YOUR GOAL:
Check each line of the records below and collect those holding "orange".

Start of Block

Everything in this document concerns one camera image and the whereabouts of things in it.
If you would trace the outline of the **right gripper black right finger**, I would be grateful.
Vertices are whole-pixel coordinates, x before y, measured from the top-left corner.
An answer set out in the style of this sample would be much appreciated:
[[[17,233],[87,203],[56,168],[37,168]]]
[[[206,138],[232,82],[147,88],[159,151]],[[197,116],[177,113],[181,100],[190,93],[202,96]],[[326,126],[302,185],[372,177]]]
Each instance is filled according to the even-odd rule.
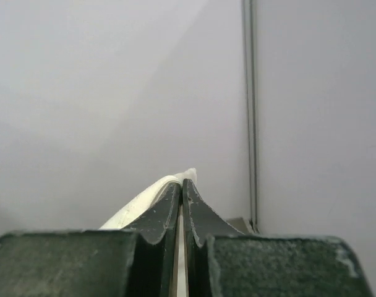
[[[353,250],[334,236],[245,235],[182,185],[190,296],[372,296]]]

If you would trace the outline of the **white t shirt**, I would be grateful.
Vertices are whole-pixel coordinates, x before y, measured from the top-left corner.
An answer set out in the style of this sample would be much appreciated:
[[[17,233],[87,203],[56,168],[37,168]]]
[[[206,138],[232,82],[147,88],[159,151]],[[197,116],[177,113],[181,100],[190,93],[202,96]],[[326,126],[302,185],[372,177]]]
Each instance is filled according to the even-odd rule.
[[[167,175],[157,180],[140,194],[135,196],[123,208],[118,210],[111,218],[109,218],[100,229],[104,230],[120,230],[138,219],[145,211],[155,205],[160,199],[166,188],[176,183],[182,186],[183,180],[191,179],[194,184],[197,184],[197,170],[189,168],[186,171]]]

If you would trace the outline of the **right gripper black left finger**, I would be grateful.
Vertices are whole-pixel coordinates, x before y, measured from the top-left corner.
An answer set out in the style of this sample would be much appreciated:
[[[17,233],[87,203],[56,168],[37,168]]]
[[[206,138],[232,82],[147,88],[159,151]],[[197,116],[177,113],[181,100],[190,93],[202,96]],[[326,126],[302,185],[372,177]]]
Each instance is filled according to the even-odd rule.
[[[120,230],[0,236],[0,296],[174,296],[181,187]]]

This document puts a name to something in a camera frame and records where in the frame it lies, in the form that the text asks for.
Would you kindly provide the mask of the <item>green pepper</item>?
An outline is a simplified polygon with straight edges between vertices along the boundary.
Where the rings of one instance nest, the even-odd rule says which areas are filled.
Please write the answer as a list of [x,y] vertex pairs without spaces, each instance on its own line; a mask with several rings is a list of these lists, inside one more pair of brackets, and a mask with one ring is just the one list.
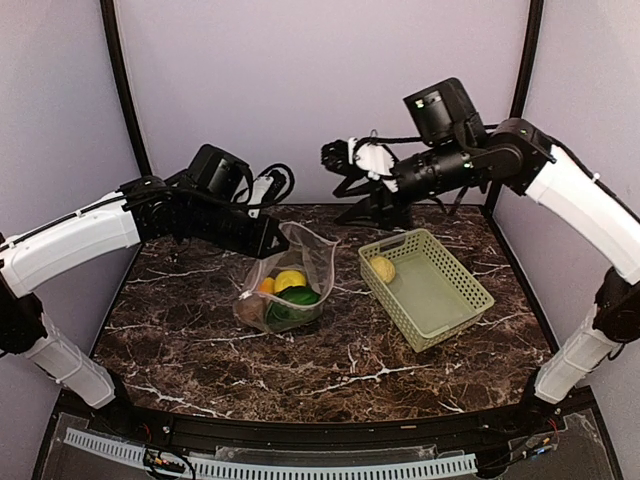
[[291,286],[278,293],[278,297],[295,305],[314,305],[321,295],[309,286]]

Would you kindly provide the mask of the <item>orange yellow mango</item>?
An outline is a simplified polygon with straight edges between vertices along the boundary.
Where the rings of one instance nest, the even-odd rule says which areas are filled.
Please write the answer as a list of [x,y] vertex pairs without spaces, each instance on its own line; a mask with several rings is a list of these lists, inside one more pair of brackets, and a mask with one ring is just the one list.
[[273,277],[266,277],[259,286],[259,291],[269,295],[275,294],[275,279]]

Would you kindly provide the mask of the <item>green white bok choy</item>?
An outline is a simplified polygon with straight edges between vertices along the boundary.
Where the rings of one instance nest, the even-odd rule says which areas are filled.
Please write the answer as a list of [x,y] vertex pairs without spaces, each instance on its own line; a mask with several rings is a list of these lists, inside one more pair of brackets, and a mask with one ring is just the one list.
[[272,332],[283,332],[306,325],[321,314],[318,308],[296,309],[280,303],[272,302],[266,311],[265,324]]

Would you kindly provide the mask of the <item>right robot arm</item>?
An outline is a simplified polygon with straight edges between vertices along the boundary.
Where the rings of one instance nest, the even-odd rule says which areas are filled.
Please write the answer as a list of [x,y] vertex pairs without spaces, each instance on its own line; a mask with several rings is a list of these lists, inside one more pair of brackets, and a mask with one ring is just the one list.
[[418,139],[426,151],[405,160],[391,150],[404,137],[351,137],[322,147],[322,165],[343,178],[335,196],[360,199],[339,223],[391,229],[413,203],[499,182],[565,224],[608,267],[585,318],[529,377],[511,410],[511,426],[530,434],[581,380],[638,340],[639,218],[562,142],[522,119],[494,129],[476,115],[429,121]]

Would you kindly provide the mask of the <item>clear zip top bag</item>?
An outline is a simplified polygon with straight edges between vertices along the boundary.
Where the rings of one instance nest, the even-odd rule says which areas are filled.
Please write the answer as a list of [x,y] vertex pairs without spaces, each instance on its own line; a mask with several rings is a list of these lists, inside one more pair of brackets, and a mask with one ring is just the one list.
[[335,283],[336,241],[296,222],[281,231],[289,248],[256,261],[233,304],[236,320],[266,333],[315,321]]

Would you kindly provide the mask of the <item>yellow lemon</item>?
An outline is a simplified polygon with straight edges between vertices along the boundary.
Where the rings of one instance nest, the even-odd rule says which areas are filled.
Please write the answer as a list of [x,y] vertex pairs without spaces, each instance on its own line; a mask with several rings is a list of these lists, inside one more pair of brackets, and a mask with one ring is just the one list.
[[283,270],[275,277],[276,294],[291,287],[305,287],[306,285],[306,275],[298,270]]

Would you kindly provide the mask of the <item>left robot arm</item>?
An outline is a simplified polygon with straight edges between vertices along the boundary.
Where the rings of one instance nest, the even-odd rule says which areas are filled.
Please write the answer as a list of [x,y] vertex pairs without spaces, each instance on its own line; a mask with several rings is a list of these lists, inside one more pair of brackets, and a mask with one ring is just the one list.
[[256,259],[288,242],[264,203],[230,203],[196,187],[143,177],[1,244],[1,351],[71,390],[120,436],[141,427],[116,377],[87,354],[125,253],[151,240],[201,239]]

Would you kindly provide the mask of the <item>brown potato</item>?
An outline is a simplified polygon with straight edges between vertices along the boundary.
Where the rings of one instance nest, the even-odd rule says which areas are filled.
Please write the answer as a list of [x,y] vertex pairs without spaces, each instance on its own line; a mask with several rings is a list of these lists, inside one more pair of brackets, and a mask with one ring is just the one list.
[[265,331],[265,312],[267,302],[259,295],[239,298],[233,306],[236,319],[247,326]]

End of Block
Start of Block

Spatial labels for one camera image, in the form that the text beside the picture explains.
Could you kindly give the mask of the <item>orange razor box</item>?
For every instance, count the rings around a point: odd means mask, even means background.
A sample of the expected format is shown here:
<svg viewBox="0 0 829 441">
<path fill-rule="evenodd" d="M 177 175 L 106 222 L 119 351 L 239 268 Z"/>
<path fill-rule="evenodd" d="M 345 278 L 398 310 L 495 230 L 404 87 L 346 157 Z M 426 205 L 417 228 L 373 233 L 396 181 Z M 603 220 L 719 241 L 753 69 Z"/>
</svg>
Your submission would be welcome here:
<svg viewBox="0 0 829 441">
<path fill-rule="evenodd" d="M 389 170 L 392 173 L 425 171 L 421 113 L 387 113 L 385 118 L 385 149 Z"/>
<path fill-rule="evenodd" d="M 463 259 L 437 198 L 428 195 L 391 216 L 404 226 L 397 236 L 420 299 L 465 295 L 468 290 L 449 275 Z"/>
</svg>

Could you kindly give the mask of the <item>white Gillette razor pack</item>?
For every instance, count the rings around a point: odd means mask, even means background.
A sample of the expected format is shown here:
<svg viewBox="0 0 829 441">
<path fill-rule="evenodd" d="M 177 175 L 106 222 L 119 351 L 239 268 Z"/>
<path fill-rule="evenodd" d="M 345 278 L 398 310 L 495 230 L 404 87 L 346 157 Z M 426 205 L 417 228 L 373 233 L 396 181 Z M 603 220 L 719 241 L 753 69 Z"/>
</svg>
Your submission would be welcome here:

End of Block
Start of Block

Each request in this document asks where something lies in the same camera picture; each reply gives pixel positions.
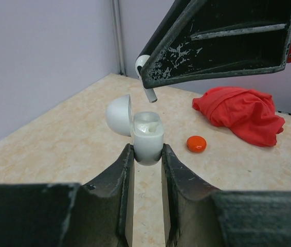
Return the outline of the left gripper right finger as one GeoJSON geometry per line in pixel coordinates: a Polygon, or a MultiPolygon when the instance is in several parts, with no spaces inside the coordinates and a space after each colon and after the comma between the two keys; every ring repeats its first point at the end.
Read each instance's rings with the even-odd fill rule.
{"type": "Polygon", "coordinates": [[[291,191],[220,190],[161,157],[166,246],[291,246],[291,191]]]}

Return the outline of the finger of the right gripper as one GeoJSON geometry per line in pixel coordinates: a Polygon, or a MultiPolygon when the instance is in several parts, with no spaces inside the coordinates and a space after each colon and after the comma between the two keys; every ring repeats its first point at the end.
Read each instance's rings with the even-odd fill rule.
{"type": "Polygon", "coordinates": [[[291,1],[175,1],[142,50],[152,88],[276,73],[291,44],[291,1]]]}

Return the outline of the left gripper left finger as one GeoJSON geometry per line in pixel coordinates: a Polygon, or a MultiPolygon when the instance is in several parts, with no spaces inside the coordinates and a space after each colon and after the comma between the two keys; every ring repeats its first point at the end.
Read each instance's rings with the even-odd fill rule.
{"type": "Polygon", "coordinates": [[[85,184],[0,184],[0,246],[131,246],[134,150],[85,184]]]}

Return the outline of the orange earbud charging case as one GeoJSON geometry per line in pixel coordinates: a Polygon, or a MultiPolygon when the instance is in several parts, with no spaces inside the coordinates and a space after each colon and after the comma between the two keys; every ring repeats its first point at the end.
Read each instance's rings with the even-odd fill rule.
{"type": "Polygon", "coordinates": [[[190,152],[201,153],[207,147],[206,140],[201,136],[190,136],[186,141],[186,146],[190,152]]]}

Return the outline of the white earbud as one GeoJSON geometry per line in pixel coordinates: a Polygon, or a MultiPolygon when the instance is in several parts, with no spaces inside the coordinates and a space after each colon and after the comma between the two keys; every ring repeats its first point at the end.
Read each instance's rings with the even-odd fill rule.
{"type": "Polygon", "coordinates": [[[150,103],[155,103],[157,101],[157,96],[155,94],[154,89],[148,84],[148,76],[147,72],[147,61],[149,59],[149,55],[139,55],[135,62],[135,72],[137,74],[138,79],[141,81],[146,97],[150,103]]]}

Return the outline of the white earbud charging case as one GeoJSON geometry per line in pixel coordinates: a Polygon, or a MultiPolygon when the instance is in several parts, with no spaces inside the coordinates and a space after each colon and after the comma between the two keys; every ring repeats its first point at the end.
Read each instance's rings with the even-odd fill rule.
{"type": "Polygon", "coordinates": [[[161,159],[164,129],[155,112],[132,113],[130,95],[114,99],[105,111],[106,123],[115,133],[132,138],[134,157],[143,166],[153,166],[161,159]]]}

End of Block

FINAL ANSWER:
Would you kindly provide the mask of the <item>orange yellow mango</item>?
Could you kindly give the mask of the <item>orange razor box</item>?
Return the outline of the orange earbud charging case as one GeoJSON geometry per line in pixel coordinates: a Polygon, or a MultiPolygon when the instance is in several parts, with no spaces inside the coordinates and a space after each colon and after the comma between the two keys; every ring repeats its first point at the end.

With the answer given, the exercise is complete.